* WHAT THE TASK REQUIRES:
Your answer must be an exact transcription of every entry.

* DATA FOR PROCESSING:
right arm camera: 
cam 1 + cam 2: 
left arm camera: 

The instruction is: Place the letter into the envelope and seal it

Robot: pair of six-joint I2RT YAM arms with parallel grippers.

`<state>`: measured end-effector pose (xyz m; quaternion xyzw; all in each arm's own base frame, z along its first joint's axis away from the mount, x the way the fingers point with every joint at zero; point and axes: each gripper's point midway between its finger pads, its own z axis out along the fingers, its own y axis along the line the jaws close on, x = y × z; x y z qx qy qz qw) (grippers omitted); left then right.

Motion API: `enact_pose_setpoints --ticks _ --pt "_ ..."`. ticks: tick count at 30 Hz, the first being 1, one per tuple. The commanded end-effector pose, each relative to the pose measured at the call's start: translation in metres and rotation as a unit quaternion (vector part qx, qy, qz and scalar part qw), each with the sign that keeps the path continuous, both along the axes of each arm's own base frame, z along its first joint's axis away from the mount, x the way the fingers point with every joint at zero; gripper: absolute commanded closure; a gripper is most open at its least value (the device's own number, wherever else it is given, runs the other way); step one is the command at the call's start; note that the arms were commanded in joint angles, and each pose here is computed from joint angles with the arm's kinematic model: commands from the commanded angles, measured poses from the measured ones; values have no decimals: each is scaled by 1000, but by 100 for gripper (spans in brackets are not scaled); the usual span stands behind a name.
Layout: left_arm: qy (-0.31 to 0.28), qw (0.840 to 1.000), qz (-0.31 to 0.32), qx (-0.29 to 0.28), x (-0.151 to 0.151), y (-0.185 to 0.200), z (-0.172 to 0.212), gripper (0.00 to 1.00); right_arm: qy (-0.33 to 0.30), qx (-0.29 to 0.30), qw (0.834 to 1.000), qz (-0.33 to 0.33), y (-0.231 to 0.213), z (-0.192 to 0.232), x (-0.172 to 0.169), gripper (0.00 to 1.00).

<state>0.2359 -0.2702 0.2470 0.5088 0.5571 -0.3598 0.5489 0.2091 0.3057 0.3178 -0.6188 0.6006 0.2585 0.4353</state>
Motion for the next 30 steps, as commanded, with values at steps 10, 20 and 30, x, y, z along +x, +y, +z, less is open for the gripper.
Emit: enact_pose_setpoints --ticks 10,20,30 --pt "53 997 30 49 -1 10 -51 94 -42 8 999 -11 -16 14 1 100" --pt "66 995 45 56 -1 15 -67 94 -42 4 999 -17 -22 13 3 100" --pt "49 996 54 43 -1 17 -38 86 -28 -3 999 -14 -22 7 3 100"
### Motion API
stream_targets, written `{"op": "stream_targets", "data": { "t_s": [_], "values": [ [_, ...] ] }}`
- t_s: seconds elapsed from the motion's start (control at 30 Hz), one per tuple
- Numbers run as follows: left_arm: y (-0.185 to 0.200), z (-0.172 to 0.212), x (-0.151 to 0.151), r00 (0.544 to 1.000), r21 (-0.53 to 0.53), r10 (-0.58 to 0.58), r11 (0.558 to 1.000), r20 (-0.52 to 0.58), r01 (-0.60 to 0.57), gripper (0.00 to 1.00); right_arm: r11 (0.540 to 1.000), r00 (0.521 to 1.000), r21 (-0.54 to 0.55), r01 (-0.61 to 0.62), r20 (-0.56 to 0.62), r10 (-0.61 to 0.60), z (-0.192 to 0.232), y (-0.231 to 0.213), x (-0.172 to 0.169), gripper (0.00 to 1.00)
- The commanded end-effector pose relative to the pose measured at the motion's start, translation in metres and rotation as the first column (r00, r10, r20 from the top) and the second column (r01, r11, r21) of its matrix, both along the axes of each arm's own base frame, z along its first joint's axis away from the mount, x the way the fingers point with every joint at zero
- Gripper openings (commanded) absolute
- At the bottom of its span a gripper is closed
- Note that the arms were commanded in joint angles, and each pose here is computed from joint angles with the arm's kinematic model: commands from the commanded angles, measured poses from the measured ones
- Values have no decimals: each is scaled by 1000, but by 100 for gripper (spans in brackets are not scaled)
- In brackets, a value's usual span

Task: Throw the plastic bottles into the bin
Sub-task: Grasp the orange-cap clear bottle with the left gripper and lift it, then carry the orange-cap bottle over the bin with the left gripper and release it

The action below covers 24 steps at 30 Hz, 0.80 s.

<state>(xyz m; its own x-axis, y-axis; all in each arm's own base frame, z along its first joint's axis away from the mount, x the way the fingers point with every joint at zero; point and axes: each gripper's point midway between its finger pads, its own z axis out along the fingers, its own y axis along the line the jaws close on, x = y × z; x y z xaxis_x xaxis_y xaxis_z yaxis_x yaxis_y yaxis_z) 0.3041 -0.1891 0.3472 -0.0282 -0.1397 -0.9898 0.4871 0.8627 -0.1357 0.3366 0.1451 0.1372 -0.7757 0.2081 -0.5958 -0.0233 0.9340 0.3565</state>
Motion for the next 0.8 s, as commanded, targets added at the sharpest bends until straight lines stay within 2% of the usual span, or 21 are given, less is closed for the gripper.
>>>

* EXERCISE RESPONSE:
right arm camera: 
cam 1 + cam 2: 
left arm camera: 

The instruction is: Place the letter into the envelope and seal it

Robot: pair of six-joint I2RT YAM arms with parallel grippers.

`<state>`: measured end-effector pose (xyz m; quaternion xyzw; all in each arm's own base frame, z along its first joint's axis away from the mount, x the way the fingers point with every joint at zero; point and axes: each gripper's point midway between its finger pads, its own z axis out along the fingers, its own y axis along the line the jaws close on, x = y × z; x y z qx qy qz qw) (grippers omitted); left then right.

Motion API: `enact_pose_setpoints --ticks _ --pt "_ ..."`. ticks: tick count at 30 Hz, the first being 1, one per tuple. The commanded end-effector pose, each relative to the pose measured at the call's start: translation in metres and rotation as a unit quaternion (vector part qx, qy, qz and scalar part qw), each with the sign that keeps the path continuous, both along the axes of each arm's own base frame, z along its first joint's axis away from the mount, x the way the fingers point with every joint at zero; gripper: absolute commanded closure; a gripper is most open at its least value (the device's own number, wherever else it is given, runs the other way); step one is the command at the call's start; note that the arms were commanded in joint angles, and each pose here is computed from joint angles with the arm's kinematic model: commands from the commanded angles, measured poses from the measured ones; values have no decimals: each is scaled by 1000, but by 100 for gripper (spans in brackets are not scaled); the usual span stands behind a name.
Layout: left_arm: qy (-0.31 to 0.28), qw (0.840 to 1.000), qz (-0.31 to 0.32), qx (-0.29 to 0.28), x (-0.151 to 0.151), y (-0.185 to 0.200), z (-0.172 to 0.212), gripper (0.00 to 1.00); right_arm: qy (-0.33 to 0.30), qx (-0.29 to 0.30), qw (0.834 to 1.000), qz (-0.33 to 0.33), y (-0.231 to 0.213), z (-0.192 to 0.232), x (-0.172 to 0.169), gripper (0.00 to 1.00).

<state>0.2359 -0.2702 0.2470 0.5088 0.5571 -0.3598 0.5489 0.2091 0.3057 0.3178 -0.6188 0.6006 0.2585 0.4353</state>
Motion for the next 30 steps, as commanded, with values at steps 10, 20 and 30, x, y, z along +x, +y, +z, less is open for the gripper.
Emit: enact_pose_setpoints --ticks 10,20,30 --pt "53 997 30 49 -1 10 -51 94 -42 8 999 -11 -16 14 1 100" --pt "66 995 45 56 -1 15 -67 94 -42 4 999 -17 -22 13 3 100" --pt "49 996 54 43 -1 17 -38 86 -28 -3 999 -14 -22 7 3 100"
### Motion API
stream_targets, written `{"op": "stream_targets", "data": { "t_s": [_], "values": [ [_, ...] ] }}`
- t_s: seconds elapsed from the motion's start (control at 30 Hz), one per tuple
- Numbers run as follows: left_arm: y (-0.185 to 0.200), z (-0.172 to 0.212), x (-0.151 to 0.151), r00 (0.544 to 1.000), r21 (-0.53 to 0.53), r10 (-0.58 to 0.58), r11 (0.558 to 1.000), r20 (-0.52 to 0.58), r01 (-0.60 to 0.57), gripper (0.00 to 1.00); right_arm: r11 (0.540 to 1.000), r00 (0.521 to 1.000), r21 (-0.54 to 0.55), r01 (-0.61 to 0.62), r20 (-0.56 to 0.62), r10 (-0.61 to 0.60), z (-0.192 to 0.232), y (-0.231 to 0.213), x (-0.172 to 0.169), gripper (0.00 to 1.00)
- The commanded end-effector pose relative to the pose measured at the motion's start, translation in metres and rotation as the first column (r00, r10, r20 from the top) and the second column (r01, r11, r21) of its matrix, both along the axes of each arm's own base frame, z along its first joint's axis away from the mount, x the way the fingers point with every joint at zero
- Gripper openings (commanded) absolute
- At the bottom of its span a gripper is closed
- Note that the arms were commanded in joint angles, and each pose here is computed from joint angles with the arm's kinematic model: commands from the commanded angles, measured poses from the measured ones
- Values have no decimals: each is scaled by 1000, but by 100 for gripper (spans in brackets are not scaled)
- In brackets, a value's usual span

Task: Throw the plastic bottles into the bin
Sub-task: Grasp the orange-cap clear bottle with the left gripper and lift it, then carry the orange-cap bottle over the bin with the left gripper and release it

The action below covers 24 steps at 30 Hz, 0.80 s.

<state>(xyz m; its own x-axis, y-axis; all in each arm's own base frame, z along its first joint's axis away from the mount, x the way the fingers point with every joint at zero; point and axes: each gripper's point midway between its finger pads, its own z axis out along the fingers, its own y axis along the line the jaws close on, x = y × z; x y z xaxis_x xaxis_y xaxis_z yaxis_x yaxis_y yaxis_z) 0.3041 -0.1891 0.3472 -0.0282 -0.1397 -0.9898 0.4871 0.8627 -0.1357 0.3366 0.1451 0.1372 -0.7757 0.2081 -0.5958 -0.0233 0.9340 0.3565</state>
Motion for the next 0.8 s, as commanded, targets added at the sharpest bends until straight lines stay within 2% of the usual span, or 21 are given, less is closed for the gripper.
>>>

There is no more to this answer.